■ **What to produce**:
Your response should be every line from the entries that includes the string "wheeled".

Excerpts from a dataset
------------------------

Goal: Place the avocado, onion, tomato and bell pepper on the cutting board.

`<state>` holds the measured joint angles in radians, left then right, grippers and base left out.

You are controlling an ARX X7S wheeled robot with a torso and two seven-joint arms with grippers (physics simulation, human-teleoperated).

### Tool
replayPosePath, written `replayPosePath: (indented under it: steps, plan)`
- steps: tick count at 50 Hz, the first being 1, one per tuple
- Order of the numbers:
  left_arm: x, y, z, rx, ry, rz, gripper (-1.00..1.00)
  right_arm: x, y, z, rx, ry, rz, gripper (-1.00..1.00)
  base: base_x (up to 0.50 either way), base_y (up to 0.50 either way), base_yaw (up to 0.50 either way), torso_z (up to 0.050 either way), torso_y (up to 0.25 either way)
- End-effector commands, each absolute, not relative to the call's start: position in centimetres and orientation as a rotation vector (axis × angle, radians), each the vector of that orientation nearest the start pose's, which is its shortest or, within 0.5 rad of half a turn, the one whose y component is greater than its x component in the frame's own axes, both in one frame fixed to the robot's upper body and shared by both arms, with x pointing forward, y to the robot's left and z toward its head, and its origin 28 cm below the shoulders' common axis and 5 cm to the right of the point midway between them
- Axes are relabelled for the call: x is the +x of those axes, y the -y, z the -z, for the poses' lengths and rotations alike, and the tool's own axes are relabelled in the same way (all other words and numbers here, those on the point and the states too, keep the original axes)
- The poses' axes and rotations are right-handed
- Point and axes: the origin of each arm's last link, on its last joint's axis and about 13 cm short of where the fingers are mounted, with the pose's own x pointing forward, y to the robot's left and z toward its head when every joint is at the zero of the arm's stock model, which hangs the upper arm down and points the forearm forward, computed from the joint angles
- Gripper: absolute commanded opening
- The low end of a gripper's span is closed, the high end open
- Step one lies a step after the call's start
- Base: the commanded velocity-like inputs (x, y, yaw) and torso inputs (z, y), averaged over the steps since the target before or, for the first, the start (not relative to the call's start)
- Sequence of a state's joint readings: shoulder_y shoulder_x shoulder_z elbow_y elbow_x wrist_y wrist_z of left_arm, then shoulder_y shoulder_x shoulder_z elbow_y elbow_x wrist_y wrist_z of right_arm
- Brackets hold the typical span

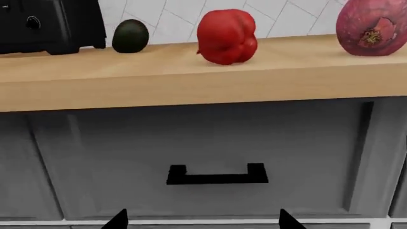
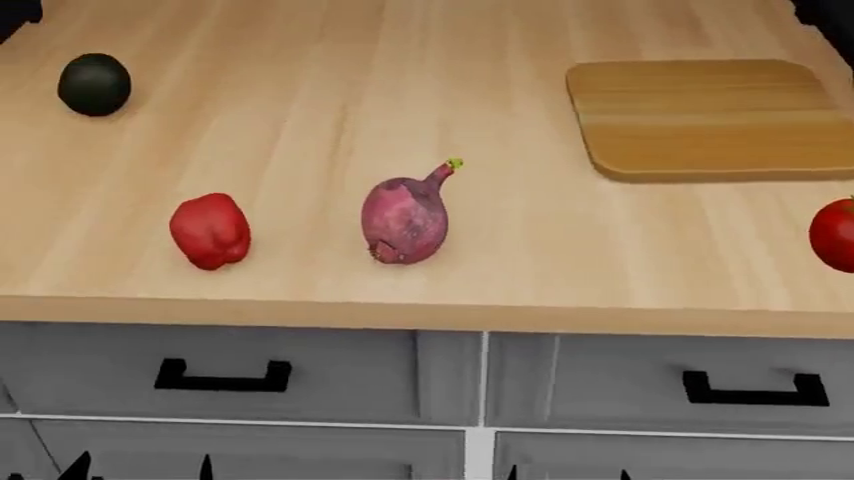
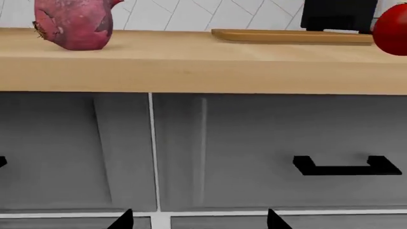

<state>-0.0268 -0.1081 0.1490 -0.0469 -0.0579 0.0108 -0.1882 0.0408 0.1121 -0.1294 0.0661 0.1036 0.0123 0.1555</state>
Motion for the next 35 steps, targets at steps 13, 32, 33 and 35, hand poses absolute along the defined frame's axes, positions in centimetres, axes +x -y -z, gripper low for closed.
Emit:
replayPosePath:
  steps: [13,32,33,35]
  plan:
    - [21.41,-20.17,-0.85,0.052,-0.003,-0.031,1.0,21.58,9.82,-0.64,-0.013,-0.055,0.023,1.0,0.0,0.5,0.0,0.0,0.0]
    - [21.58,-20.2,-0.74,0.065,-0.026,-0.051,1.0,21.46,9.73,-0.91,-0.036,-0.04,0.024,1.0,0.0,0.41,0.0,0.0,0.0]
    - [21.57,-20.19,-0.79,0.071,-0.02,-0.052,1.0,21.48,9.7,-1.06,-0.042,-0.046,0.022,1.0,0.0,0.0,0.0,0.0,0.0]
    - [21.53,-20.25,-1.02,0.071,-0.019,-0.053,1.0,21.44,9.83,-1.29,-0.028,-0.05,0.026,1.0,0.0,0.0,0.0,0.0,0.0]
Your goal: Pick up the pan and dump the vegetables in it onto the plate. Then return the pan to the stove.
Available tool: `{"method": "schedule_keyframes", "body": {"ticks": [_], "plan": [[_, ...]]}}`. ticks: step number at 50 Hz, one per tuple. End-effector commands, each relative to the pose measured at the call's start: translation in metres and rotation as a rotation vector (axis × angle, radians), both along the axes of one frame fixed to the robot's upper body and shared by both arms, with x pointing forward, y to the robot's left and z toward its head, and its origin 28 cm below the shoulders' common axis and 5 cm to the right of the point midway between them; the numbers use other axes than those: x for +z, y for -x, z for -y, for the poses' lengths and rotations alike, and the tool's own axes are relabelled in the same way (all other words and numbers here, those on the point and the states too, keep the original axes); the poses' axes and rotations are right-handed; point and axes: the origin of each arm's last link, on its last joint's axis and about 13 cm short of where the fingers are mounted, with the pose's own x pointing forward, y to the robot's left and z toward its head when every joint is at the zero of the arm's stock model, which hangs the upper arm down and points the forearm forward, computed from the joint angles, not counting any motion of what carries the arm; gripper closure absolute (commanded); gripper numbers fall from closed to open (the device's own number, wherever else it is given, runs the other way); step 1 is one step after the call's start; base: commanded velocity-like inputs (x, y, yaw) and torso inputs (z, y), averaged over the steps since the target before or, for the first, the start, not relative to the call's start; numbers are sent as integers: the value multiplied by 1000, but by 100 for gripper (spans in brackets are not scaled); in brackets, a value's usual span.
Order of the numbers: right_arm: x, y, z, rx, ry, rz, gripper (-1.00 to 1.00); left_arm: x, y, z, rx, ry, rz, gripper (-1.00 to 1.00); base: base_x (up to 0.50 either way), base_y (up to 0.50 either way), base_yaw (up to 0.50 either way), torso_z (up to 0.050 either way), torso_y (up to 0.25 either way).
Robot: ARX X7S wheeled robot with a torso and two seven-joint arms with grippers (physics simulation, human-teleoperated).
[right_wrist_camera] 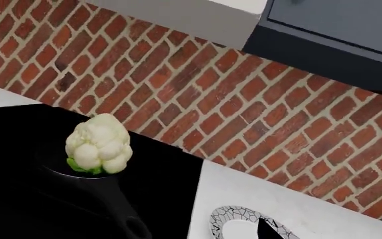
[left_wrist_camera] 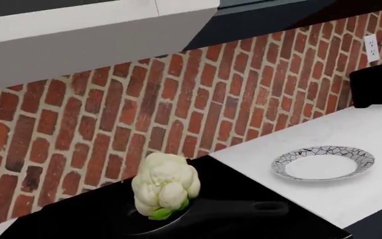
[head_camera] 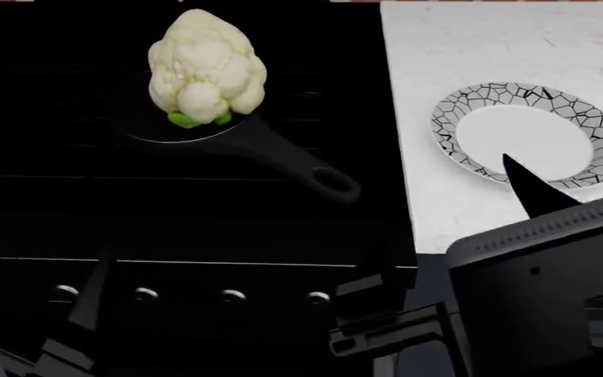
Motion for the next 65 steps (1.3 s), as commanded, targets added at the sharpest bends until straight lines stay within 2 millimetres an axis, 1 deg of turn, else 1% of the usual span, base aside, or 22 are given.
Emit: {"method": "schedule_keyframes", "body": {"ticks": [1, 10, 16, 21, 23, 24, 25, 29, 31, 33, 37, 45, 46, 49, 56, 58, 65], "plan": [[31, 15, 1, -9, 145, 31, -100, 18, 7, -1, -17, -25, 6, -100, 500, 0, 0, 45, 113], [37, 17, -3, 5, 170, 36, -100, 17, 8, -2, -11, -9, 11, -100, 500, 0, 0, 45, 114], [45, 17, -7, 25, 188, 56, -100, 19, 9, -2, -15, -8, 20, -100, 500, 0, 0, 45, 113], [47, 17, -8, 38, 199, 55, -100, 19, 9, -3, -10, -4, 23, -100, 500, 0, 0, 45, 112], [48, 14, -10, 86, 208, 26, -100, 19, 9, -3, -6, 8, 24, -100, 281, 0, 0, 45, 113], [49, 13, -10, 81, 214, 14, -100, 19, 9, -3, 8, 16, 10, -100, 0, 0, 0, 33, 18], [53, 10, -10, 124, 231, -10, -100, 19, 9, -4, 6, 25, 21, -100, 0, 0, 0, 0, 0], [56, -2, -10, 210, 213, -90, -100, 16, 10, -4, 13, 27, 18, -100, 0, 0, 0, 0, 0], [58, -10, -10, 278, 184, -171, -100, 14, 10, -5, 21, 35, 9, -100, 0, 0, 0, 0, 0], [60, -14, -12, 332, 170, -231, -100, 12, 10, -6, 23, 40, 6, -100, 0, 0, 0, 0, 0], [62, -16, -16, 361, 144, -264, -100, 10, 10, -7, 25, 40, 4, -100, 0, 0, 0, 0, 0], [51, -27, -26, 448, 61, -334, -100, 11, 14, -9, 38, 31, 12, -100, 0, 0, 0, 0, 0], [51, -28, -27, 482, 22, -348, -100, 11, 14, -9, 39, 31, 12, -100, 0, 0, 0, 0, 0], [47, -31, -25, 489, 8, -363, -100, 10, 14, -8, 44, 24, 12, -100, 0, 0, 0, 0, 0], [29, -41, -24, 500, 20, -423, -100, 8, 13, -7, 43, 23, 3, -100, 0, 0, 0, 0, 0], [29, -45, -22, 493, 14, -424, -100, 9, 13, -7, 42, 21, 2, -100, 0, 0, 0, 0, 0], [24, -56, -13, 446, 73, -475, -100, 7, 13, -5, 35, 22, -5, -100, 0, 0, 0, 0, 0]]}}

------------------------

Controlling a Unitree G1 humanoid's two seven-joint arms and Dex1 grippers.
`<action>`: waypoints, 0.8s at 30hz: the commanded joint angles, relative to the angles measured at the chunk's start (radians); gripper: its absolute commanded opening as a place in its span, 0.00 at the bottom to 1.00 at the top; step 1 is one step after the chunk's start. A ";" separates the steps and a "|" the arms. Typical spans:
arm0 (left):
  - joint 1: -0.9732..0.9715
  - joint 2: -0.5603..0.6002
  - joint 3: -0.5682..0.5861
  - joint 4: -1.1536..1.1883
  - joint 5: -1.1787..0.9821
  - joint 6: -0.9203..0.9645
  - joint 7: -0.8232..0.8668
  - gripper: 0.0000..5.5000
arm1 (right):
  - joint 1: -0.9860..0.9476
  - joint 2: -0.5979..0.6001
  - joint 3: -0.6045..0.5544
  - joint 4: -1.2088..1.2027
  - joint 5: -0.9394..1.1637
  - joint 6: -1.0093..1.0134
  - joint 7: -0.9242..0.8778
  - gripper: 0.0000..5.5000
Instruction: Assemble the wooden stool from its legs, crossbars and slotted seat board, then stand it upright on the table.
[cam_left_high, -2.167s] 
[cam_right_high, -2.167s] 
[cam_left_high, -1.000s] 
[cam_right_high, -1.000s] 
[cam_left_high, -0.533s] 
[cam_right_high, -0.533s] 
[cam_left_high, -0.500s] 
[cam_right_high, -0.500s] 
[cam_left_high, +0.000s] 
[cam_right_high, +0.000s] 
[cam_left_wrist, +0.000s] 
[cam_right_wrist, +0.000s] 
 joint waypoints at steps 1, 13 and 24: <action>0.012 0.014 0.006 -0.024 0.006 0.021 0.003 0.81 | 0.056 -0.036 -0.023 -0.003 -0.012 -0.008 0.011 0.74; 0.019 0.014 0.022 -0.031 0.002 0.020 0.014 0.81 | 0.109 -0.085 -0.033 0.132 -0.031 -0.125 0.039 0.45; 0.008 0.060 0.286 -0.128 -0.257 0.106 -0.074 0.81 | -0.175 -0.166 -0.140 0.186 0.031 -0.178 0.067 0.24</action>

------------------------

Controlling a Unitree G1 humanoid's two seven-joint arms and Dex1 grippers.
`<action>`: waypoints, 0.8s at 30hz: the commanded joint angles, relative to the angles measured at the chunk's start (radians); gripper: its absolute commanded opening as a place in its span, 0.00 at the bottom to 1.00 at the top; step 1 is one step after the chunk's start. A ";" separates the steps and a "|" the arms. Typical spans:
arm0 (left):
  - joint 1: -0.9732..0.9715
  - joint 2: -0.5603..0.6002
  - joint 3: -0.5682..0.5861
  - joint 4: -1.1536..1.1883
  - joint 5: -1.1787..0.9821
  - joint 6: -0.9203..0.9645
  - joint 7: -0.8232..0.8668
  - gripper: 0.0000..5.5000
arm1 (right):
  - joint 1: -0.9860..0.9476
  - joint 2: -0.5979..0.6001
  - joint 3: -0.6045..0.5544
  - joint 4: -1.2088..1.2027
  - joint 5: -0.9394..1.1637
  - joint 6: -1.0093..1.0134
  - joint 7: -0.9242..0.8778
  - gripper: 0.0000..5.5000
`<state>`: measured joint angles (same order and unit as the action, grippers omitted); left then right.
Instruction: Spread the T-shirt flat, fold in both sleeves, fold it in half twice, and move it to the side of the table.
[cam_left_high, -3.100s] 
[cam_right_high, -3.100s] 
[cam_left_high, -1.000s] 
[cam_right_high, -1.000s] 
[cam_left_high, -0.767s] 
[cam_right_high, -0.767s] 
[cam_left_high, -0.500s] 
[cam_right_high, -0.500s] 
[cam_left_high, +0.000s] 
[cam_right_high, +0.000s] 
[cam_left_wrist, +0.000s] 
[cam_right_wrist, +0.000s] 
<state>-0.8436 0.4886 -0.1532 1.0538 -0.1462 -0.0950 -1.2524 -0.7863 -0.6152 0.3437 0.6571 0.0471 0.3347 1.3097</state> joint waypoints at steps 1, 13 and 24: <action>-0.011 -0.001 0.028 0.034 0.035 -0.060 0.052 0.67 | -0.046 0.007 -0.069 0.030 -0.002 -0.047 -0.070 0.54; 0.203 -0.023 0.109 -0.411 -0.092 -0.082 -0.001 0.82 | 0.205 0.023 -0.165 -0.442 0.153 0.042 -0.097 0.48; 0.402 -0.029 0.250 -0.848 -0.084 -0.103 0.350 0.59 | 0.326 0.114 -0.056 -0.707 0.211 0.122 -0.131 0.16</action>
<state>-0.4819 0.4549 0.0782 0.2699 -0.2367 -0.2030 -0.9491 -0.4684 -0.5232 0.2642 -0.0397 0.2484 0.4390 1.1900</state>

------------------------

■ **Answer space**:
You are controlling an ARX X7S wheeled robot with a torso and two seven-joint arms with grippers (physics simulation, human-teleoperated).
Robot: ARX X7S wheeled robot with a torso and two seven-joint arms with grippers (physics simulation, human-teleoperated).

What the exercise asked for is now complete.